During a long brainstorm session, they wondered whether the tongue could actually augment sight for the visually impaired. I tried the prototype; in a white-walled office strewn with spare electronics parts, Wicab neuroscientist Aimee Arnoldussen hung a plastic box the size of a brick around my neck and gave me the mouthpiece. "Some people hold it still, and some keep it moving like a lollipop," she said. "It's up to you."

Arnoldussen handed me a pair of blacked-out glasses with a tiny camera attached to the bridge. The camera was cabled to a laptop that would relay images to the mouthpiece.
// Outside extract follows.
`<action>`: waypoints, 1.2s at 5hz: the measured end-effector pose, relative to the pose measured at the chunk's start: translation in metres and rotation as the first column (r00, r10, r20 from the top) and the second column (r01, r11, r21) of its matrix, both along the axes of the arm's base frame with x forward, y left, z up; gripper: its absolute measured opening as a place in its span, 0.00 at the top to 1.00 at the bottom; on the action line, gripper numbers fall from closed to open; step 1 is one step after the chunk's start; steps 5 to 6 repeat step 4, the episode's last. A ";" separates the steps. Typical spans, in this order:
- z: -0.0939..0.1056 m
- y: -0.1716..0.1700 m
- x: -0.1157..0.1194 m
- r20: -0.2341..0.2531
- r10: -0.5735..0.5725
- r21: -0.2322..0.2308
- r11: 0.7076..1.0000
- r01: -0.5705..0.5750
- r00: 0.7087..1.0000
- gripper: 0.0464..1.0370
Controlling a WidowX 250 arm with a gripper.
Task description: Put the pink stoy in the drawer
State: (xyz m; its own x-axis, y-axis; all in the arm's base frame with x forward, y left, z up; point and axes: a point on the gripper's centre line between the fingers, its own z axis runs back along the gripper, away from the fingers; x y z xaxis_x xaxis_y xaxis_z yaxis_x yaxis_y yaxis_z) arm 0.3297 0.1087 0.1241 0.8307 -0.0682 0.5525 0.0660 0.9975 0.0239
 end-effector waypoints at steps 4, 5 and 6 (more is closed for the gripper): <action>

I cranked up the voltage of the electric shocks to my tongue. It didn't feel bad, actually -- like licking the leads on a really weak 9-volt battery. [...] I walked around the Wicab offices. I managed to avoid most walls and desks, scanning my head from side to side slowly to give myself a wider field of view, like radar. Thinking back on it, I don't remember the feeling of the electrodes on my tongue at all during my walkabout. What I remember are pictures: high-contrast images of cubicle walls and office doors, as though I'd seen them with my eyes. Tyler's group hasn't done the brain imaging studies to figure out why this is so -- they don't know whether my visual cortex was processing the information from my tongue or whether some other region was doing the work.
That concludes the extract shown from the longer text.